После этого Фуникова привязали к кресту и стали попеременно обливать кипятком и ледяной водой. Казначей был сварен заживо.

После него дело пошло веселее. Последний сын дворцового повара Молявы Алексей, который также был поваром и якобы пытался отравить царскую семью, вдруг вырвался из рук державших его опричников и кинулся к царю, упал перед царем ниц, чтобы вымолить прощение, но был безжалостно заколот Иоанном.

Его пример воодушевил остальных. Чуть припозднившийся к началу расправы опричный боярин князь Василий Темкин-Ростовский, искупая свою вину, отрубил голову дьяку Разбойного приказа Григорию Шапкину, его жене и двум сыновьям. Не подвели и родичи Романовы. Яковлев-Захарьин, после того как обезглавил дьяка Большого прихода Ивана Булгакова, не побрезговал занести топор над его женой и дочерью. Тут же рядышком кто-то неумело, но старательно, с третьего раза, сумел снести голову дьяка Поместного приказа Василия Степанова. Его казнили тоже со всей семьей.

А Щелкалов все гадал, продаст или не продаст его юный царский рында. Даже покидая площадь, на которой оставались валяться растерзанные тела казненных — по повелению царя их воспрещалось убирать оттуда в течение трех дней, — он мучился только этим вопросом.

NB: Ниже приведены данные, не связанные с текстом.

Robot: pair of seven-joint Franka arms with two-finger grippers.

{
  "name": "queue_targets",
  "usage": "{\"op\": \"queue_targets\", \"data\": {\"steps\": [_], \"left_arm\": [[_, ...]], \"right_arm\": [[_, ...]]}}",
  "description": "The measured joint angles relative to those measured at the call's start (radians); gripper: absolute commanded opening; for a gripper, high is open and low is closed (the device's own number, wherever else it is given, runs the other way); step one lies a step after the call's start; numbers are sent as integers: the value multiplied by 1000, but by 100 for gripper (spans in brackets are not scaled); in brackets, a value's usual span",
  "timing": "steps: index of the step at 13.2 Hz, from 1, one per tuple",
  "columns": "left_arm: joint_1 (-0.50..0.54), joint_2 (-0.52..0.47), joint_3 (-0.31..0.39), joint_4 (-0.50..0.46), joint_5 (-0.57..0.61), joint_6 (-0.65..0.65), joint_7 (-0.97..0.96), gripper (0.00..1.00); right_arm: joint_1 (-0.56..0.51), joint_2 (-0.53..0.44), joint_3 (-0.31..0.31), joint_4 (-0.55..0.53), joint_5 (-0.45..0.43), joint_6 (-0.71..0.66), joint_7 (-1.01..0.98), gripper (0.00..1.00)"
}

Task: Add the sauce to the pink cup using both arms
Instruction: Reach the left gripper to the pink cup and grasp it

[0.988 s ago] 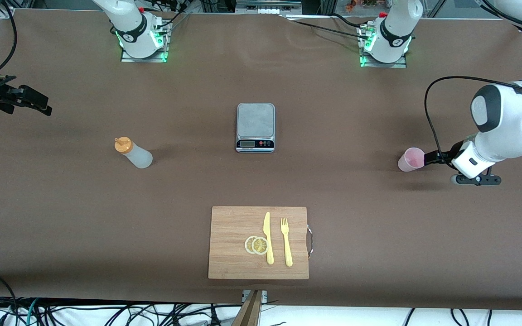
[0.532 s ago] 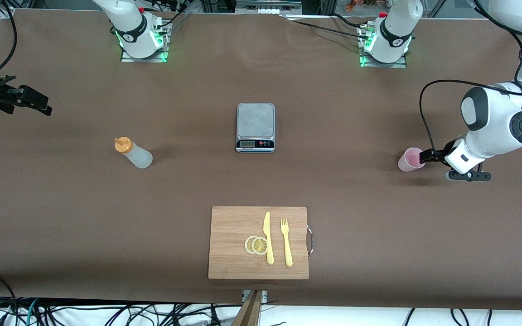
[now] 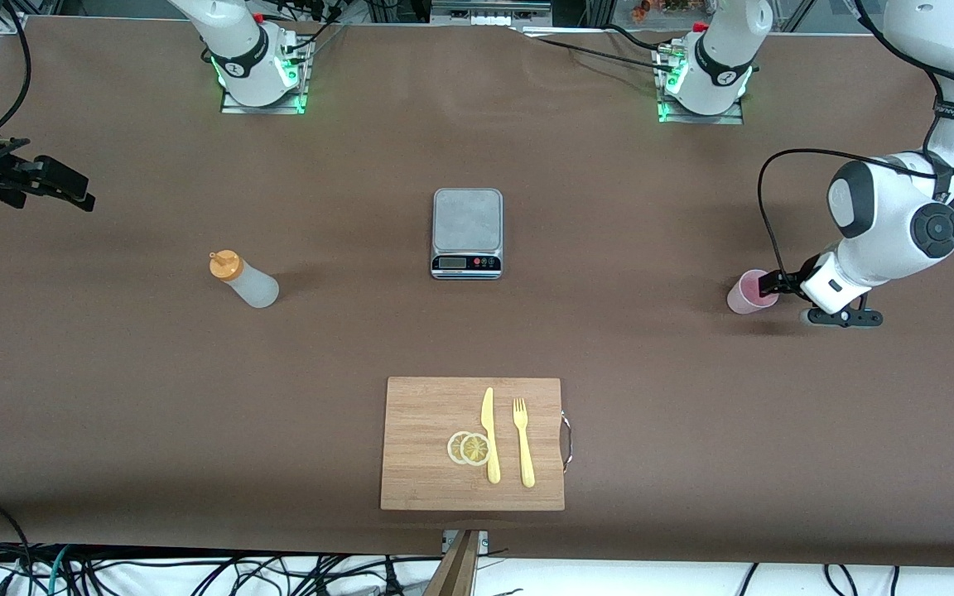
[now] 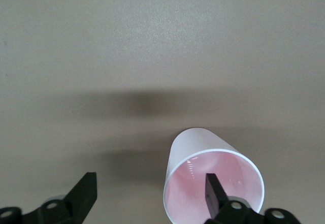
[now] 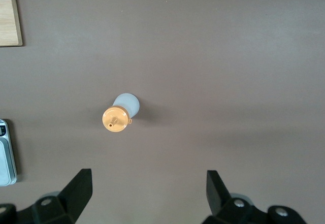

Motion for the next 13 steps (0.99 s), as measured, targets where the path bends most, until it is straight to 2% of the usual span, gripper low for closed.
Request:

Успокоился Щелкалов лишь спустя несколько дней. «Если бы Борис сказал тестю или Иоанну, то тот давно бы меня этим поддел, — рассудил он и подивился: — И впрямь неровня он Григорию Лукьянычу. А чего ж тогда в зятья пошел? Хотя — ладно. То — его дело».

А своего любимца князя Вяземского царь пощадил. Избитого палками по пяткам на правеже, его не отправили на плаху, а сослали в Городец на Волге, где он и умер в тюрьме в железных оковах. Свезло Афоньке, потому что к тому времени Иоанн «наелся» казнями. К тому же надлежало приниматься за внешние дела.